Did I mention 'TIRED?'
We've now reached that point in the year where we suddenly realize that we are juggling way more balls than we are capable of juggling, so we have to decide which ones we will drop. I usually choose housework to drop. (The use of the word 'usually' was totally not necessary.) This is also known as the last month of school. There are also sports-related things, graduation-related things, and friend-related things. Because, things.
The last month of school is a magical time where they decide to wrap up an action-packed school year by ADDING EVEN MORE THINGS. To celebrate all the fantastic things our kids have done and experienced this school year, let's create more things! The biggest problem with this way of doing things is that, mentally, we are already sort of checking out. The weather gets nicer and we begin to spend much of our day envisioning what we will do this summer.(Read: NOTHING) One of the many fun things they typically squeeze into the last month of school is their morning to celebrate MOM. They celebrate mom by making her wake up an extra hour early, loading her up with carbs, and taking a picture of her to commemorate the occasion. I don't mean to sound ungrateful because I think it's fantastic and I know it takes a lot of work to pull it all off. That being said, my children did not get their photogenic qualities from their mother. In every single picture, I sometimes look scared and I usually look angry. This year, I looked drunk. I will consider that an improvement in the realm of my vast collection of bad pictures. As a bonus, my kid looks like she's made of plastic. Like, she's an actual doll.

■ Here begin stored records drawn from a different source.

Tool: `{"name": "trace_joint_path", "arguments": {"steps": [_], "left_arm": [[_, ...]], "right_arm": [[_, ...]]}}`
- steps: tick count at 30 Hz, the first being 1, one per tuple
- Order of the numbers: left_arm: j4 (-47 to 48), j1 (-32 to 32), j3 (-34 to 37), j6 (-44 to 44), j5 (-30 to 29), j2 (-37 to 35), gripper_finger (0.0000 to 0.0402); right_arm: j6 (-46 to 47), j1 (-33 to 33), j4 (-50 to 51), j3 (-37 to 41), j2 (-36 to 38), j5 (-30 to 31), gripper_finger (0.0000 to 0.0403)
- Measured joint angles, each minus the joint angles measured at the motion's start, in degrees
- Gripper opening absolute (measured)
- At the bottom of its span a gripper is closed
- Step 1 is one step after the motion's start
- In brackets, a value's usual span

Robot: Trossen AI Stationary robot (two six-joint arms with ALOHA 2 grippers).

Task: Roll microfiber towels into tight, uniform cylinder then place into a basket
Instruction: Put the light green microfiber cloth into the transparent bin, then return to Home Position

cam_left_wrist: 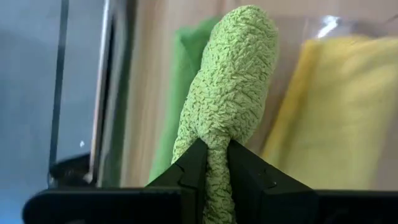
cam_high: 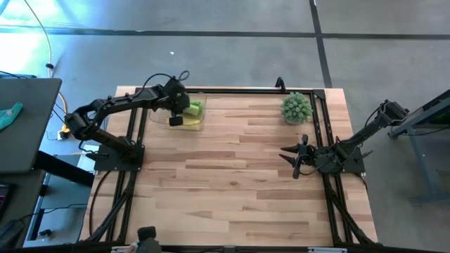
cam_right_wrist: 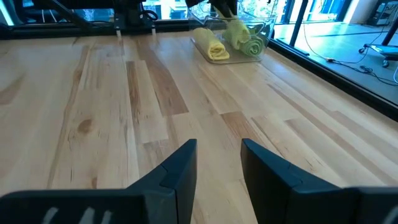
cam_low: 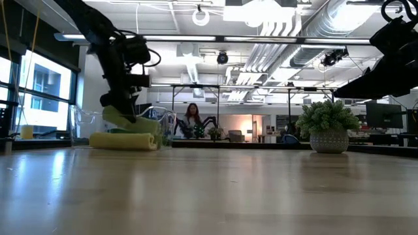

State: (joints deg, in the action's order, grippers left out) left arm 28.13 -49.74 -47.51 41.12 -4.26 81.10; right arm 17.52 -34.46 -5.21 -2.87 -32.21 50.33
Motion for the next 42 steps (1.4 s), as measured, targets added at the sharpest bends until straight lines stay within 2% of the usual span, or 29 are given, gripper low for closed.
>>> {"name": "trace_joint_path", "arguments": {"steps": [2, 5, 7, 15, 25, 28, 35, 40, 42], "left_arm": [[0.40, -1.04, 0.00, 0.53, 2.50, 0.00, 0.0043], [1.04, -2.14, 0.00, 0.71, 10.95, 0.00, 0.0043], [0.98, -2.37, 0.00, 1.07, 13.75, 0.00, 0.0043], [1.03, -2.39, -0.02, 2.77, 15.19, 0.00, 0.0055], [1.07, -2.15, -0.02, 0.72, 15.22, -0.09, 0.0162], [1.22, -1.59, -0.27, -2.05, 15.12, -1.50, 0.0180], [5.10, 1.52, -3.07, -8.12, 15.66, -10.53, 0.0182], [7.78, 5.40, -3.19, -14.98, 23.38, -22.44, 0.0182], [7.99, 7.25, -3.08, -18.60, 24.81, -27.80, 0.0182]], "right_arm": [[0.00, 0.00, 0.01, 0.00, -0.02, 0.01, 0.0119], [0.00, 0.00, 0.00, 0.00, -0.01, 0.00, 0.0119], [0.00, -0.01, 0.02, 0.00, -0.02, 0.00, 0.0119], [0.00, 0.00, 0.01, 0.00, -0.02, -0.27, 0.0119], [-0.02, -0.02, 0.02, 0.00, -0.02, -7.95, 0.0119], [-0.01, -0.02, 0.02, 0.00, -0.02, -10.72, 0.0119], [0.00, -0.02, 0.02, 0.00, -0.02, -14.39, 0.0119], [0.00, -0.02, 0.02, 0.00, -0.02, -14.39, 0.0119], [0.00, -0.02, 0.02, 0.00, -0.02, -14.39, 0.0119]]}}
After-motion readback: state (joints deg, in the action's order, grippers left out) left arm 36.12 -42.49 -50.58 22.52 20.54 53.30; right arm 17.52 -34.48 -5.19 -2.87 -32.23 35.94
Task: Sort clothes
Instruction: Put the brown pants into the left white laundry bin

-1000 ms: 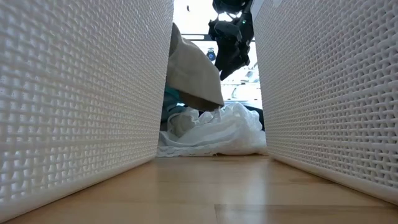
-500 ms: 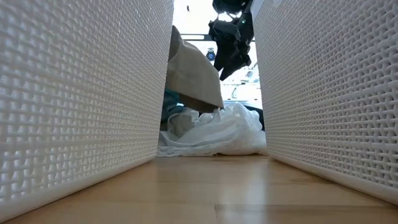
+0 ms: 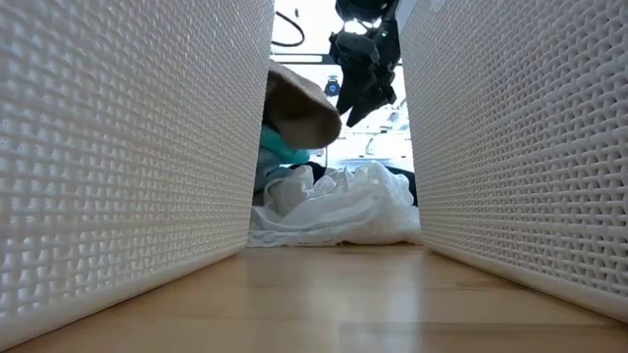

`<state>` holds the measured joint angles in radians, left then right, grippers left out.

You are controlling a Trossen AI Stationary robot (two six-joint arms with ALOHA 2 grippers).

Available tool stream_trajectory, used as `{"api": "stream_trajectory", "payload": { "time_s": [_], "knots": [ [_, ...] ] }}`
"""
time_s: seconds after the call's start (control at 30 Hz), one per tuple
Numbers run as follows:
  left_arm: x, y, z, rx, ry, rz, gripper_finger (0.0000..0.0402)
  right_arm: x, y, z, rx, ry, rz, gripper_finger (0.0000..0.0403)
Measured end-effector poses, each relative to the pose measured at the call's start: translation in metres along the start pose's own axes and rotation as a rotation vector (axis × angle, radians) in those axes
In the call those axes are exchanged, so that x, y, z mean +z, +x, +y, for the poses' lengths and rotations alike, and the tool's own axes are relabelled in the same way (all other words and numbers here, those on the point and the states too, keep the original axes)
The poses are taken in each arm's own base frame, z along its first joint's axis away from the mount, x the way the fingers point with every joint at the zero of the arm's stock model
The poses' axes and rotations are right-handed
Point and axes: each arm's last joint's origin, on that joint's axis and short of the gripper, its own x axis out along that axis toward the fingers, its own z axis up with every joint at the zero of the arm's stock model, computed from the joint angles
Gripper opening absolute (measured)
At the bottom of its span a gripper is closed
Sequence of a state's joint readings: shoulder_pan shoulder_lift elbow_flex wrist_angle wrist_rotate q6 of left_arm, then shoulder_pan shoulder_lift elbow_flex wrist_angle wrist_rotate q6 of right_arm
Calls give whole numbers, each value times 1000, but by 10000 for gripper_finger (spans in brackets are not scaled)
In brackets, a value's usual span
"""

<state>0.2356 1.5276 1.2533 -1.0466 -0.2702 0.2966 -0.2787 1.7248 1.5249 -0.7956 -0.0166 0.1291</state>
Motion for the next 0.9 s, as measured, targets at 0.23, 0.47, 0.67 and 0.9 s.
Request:
{"api": "stream_trajectory", "payload": {
  "time_s": [0.23, 0.47, 0.67, 0.9],
  "knots": [
    [-3, -4, 4, 160, -11, 25, 20, 0, 0, 0, 0, -6, 0, 249],
    [-22, -99, 14, 413, -132, -229, 5, 0, 0, 0, 0, -6, -2, 249],
    [-68, -189, 12, 507, -266, -561, 2, 5, 0, 1, 5, -15, -48, 249],
    [-129, -261, 10, 481, -299, -997, 1, 5, 0, 1, 6, 3, -54, 249]
  ]
}}
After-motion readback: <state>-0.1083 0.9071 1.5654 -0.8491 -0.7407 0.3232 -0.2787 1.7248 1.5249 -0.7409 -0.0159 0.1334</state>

Ladies and gentlemen, I give you Exhibit A:
Hey look, that drunk lady brought her life-sized doll to school!
This is in no way the photographer's fault. The photographers at these things are always great. I've seen dozens of fantastic pictures of other people to support that. They seem to turn out really great as long as they don't contain ME. I should gather all the pictures of me in these events over the years and make one hilarious album, but that would just be adding another thing to my list, and that is so not happening right now.
I know I'm not alone in the school-age children spring fatigue syndrome that parents feel, but I also know that I don't have it the worst. Right now, I'm really feeling for my parakeets.
My parakeets just had their second clutch of babies. Their first clutch consisted of four eggs, two of which actually hatched. I was so impressed with the great parents that they turned out to be. They really seemed to be a great little team and took amazing care of their first two babies. However, just as the first set of babies were out of the nesting box full-time and eating on their own, their father started picking on them. I noticed his aggression and that mom was nowhere to be seen. Upon checking the nesting box, I found mom protecting a NEW SET OF EGGS. After a week or two, there were a total of seven eggs in the new clutch. A few weeks later, over the span of a week or two, six of those eggs actually hatched. When they were all tiny, it didn't seem to be very different from the first clutch. But, now they are almost ready to eat on their own, but not quite. They still need to be fed by their parents, but are almost as big as their parents. And there are SIX of them.
I have never felt more empathy for a feathered creature than I do these two parakeet parents. They go through food like CRAZY, the babies chirping to be fed. All. Day. Long. Sometimes, they just sit on the perch outside the box, side by side, half-leaning on one another and looking DEAD TIRED. Until the chirping starts again. Then, they have their own little parakeet argument about whose turn it is to feed the little parasites. They fight a lot more now. Sometimes, they just stare at each other for extended periods of time, while it almost looks like they will bust out a game of Rock, Paper, Scissors to help them decide who gets the next shift. (David and I used to use the same approach to decide who had to change the next nasty diaper when ours were tiny!)
Just know, Fred and Ethel, I have never felt like I understood you as much as I do right now.
Well, time is a-wastin' and it's time for me to get back to TRYING TO DO ALL THE THINGS. If I stall around long enough, I won't have time to clean the kitchen.
And that would that really be such a bad thing?